» About this task
Below is a block of records; return all of them exactly, but without the images.

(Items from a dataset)
*** Block opens ***

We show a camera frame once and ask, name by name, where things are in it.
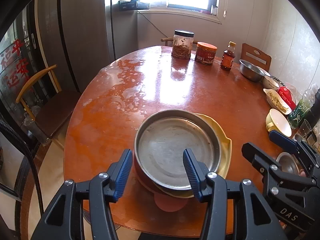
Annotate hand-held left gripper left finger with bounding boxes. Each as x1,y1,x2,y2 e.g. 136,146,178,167
30,149,133,240

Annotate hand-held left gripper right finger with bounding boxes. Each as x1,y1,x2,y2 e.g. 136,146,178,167
182,148,288,240

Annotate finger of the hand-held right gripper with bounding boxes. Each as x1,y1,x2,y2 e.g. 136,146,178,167
269,130,320,178
242,142,278,178

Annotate yellow bowl with handle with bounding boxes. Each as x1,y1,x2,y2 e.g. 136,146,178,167
265,109,292,137

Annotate medium steel bowl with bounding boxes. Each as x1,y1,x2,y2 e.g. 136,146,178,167
276,152,300,175

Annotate yellow shell-shaped plate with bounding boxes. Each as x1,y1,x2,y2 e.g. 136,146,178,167
160,112,233,198

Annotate pink animal-shaped plate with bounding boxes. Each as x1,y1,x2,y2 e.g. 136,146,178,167
133,152,187,212

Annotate round metal pan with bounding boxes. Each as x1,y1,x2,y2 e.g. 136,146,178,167
134,109,222,190

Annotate clear plastic cup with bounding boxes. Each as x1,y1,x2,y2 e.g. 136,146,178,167
297,119,312,140

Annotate green plastic bottle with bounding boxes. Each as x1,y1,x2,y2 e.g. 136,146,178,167
287,84,319,130

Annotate white dish with food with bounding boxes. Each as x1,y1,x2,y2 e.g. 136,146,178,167
263,88,292,115

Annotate black thermos flask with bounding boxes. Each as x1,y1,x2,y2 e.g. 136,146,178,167
306,102,320,128

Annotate red snack packet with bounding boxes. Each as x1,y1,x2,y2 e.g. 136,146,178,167
276,86,297,109

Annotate white ceramic bowl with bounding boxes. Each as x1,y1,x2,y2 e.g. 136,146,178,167
262,76,280,92
257,66,272,78

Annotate small steel bowl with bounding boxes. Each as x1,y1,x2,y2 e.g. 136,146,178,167
239,59,266,82

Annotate brown sauce bottle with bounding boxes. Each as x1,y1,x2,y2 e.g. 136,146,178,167
220,41,237,71

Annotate red jar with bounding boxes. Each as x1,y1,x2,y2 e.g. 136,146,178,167
195,42,217,65

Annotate clear jar black lid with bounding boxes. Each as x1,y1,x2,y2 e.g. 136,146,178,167
171,29,195,60

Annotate grey refrigerator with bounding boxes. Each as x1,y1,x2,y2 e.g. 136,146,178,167
25,0,140,93

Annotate chair with yellow frame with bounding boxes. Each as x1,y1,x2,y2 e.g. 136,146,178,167
15,64,82,150

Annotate black cable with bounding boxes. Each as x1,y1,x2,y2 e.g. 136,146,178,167
0,119,44,205

*** Block closes ***

» Exercise response
We show a camera frame once and ask, name by name, where things are in it.
Annotate hand-held left gripper left finger with bounding boxes. Each as x1,y1,x2,y2 e.g. 136,146,178,167
30,149,133,240

Annotate hand-held left gripper right finger with bounding boxes. Each as x1,y1,x2,y2 e.g. 136,146,178,167
182,148,288,240

Annotate finger of the hand-held right gripper with bounding boxes. Each as x1,y1,x2,y2 e.g. 136,146,178,167
269,130,320,178
242,142,278,178

Annotate yellow bowl with handle with bounding boxes. Each as x1,y1,x2,y2 e.g. 136,146,178,167
265,109,292,137

Annotate medium steel bowl with bounding boxes. Each as x1,y1,x2,y2 e.g. 136,146,178,167
276,152,300,175

Annotate yellow shell-shaped plate with bounding boxes. Each as x1,y1,x2,y2 e.g. 136,146,178,167
160,112,233,198

Annotate pink animal-shaped plate with bounding boxes. Each as x1,y1,x2,y2 e.g. 136,146,178,167
133,152,187,212

Annotate round metal pan with bounding boxes. Each as x1,y1,x2,y2 e.g. 136,146,178,167
134,109,222,190

Annotate clear plastic cup with bounding boxes. Each as x1,y1,x2,y2 e.g. 136,146,178,167
297,119,312,140

Annotate green plastic bottle with bounding boxes. Each as x1,y1,x2,y2 e.g. 136,146,178,167
287,84,319,130

Annotate white dish with food with bounding boxes. Each as x1,y1,x2,y2 e.g. 136,146,178,167
263,88,292,115

Annotate black thermos flask with bounding boxes. Each as x1,y1,x2,y2 e.g. 136,146,178,167
306,102,320,128

Annotate red snack packet with bounding boxes. Each as x1,y1,x2,y2 e.g. 136,146,178,167
276,86,297,109

Annotate white ceramic bowl with bounding boxes. Each as x1,y1,x2,y2 e.g. 136,146,178,167
262,76,280,92
257,66,272,78

Annotate small steel bowl with bounding boxes. Each as x1,y1,x2,y2 e.g. 136,146,178,167
239,59,266,82

Annotate brown sauce bottle with bounding boxes. Each as x1,y1,x2,y2 e.g. 136,146,178,167
220,41,237,71

Annotate red jar with bounding boxes. Each as x1,y1,x2,y2 e.g. 136,146,178,167
195,42,217,65

Annotate clear jar black lid with bounding boxes. Each as x1,y1,x2,y2 e.g. 136,146,178,167
171,29,195,60

Annotate grey refrigerator with bounding boxes. Each as x1,y1,x2,y2 e.g. 136,146,178,167
25,0,140,93

Annotate chair with yellow frame with bounding boxes. Each as x1,y1,x2,y2 e.g. 136,146,178,167
15,64,82,150

Annotate black cable with bounding boxes. Each as x1,y1,x2,y2 e.g. 136,146,178,167
0,119,44,205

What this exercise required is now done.